* [Provided data]
----
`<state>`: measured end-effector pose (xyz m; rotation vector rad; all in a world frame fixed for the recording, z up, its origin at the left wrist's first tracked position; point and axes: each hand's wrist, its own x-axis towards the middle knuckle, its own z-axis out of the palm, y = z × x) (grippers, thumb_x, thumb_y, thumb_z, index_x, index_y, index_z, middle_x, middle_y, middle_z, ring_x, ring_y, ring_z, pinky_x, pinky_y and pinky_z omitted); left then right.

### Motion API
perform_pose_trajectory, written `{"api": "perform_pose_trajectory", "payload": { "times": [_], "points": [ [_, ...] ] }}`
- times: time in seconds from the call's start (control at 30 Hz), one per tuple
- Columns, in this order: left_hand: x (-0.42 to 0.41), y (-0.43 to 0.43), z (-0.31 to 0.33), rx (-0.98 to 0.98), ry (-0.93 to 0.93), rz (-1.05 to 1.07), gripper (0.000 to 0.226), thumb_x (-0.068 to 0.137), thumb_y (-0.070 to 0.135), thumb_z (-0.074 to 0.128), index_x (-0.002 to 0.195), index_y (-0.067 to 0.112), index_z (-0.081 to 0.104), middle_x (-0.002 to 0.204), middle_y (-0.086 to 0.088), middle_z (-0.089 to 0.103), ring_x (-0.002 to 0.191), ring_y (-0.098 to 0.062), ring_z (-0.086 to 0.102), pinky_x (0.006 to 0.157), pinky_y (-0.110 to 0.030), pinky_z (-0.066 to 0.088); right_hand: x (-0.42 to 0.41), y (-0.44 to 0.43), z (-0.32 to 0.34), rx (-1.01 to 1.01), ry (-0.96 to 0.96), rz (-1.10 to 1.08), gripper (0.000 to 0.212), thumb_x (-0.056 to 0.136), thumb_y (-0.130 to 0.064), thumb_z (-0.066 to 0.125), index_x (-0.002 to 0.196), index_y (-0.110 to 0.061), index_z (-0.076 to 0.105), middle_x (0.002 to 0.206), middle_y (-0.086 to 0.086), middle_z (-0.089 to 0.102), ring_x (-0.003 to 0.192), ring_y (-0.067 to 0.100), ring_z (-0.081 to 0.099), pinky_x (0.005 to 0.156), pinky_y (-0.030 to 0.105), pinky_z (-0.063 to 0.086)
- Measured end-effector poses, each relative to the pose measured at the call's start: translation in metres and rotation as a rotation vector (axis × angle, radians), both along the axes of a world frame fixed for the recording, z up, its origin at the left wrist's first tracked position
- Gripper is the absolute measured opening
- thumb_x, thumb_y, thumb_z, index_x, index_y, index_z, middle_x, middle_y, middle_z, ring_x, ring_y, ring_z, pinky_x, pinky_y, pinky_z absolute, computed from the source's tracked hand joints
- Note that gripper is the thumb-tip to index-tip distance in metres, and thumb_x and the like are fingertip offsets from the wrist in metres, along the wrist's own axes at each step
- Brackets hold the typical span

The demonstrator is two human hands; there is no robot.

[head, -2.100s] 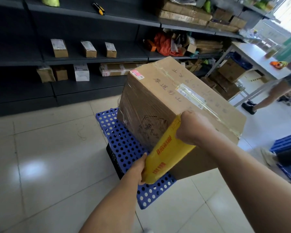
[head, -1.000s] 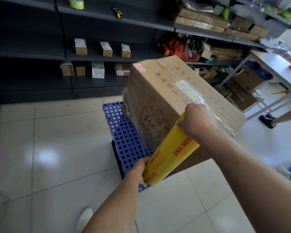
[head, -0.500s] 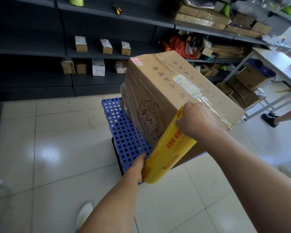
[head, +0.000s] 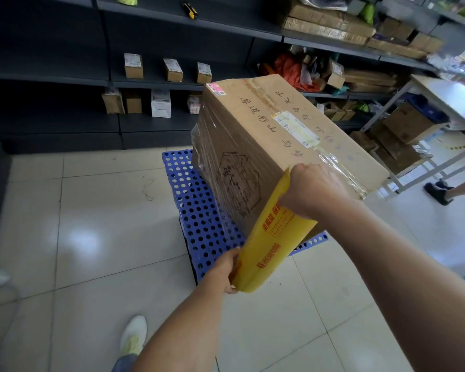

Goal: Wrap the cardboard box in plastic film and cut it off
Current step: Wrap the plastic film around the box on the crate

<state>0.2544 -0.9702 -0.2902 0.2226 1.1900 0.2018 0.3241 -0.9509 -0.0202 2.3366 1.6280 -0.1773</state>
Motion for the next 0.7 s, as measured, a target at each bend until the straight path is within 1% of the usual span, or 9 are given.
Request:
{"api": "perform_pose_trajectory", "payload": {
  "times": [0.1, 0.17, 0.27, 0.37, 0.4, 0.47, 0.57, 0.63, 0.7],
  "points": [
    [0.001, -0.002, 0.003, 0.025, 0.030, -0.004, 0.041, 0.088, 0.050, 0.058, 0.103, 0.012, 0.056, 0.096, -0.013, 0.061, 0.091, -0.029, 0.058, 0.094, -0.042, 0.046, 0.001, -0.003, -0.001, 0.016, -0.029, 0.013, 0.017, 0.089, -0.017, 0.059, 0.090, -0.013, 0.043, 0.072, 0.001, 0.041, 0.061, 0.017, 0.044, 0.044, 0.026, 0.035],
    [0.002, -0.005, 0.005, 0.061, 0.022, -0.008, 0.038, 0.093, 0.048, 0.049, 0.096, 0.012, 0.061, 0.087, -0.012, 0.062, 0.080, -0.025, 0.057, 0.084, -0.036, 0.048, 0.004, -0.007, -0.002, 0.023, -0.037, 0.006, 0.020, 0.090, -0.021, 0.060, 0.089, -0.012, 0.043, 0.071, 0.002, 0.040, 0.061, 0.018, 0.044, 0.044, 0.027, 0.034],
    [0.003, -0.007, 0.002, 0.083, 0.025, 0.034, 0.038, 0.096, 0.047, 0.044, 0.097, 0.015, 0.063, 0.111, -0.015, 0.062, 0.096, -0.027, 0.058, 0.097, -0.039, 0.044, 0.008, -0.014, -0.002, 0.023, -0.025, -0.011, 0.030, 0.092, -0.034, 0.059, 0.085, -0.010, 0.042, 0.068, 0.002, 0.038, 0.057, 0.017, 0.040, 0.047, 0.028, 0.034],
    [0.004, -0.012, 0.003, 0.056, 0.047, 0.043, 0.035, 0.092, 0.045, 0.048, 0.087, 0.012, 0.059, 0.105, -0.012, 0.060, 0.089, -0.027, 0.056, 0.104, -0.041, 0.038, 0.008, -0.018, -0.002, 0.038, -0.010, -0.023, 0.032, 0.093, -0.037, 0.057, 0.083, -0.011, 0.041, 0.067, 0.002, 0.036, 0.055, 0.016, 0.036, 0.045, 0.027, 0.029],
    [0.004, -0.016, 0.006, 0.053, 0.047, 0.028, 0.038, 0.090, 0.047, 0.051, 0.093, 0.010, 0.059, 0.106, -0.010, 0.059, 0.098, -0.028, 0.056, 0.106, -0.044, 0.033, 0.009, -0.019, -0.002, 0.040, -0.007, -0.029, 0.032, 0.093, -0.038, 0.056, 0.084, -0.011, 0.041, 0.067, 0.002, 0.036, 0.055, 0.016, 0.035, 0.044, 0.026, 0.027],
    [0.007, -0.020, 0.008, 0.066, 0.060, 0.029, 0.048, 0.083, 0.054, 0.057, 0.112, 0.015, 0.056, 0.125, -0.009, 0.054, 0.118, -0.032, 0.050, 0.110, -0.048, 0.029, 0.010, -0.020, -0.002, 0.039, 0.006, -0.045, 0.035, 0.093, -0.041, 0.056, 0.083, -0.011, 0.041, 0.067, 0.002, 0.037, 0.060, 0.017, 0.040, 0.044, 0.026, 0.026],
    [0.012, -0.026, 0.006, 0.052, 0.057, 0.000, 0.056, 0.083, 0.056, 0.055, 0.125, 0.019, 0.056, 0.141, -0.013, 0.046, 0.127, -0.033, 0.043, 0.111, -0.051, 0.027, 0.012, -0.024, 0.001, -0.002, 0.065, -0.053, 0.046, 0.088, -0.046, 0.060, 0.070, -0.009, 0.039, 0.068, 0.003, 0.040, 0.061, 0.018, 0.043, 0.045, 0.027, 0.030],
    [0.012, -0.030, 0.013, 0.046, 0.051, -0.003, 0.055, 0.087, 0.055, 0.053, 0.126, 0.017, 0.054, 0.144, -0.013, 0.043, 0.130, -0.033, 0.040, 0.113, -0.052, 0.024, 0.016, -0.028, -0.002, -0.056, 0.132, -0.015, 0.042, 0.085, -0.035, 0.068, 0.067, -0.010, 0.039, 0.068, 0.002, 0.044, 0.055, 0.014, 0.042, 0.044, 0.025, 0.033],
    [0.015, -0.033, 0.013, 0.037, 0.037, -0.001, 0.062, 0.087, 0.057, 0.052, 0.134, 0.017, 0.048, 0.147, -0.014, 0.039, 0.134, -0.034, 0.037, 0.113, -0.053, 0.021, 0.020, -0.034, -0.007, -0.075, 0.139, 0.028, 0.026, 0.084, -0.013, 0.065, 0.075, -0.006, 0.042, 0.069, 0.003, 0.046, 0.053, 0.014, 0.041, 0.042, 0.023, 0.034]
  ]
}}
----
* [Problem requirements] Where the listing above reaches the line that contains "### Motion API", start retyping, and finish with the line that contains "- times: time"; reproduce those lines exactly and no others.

* [Result]
### Motion API
perform_pose_trajectory, written `{"api": "perform_pose_trajectory", "payload": { "times": [_], "points": [ [_, ...] ] }}`
- times: time in seconds from the call's start (control at 30 Hz), one per tuple

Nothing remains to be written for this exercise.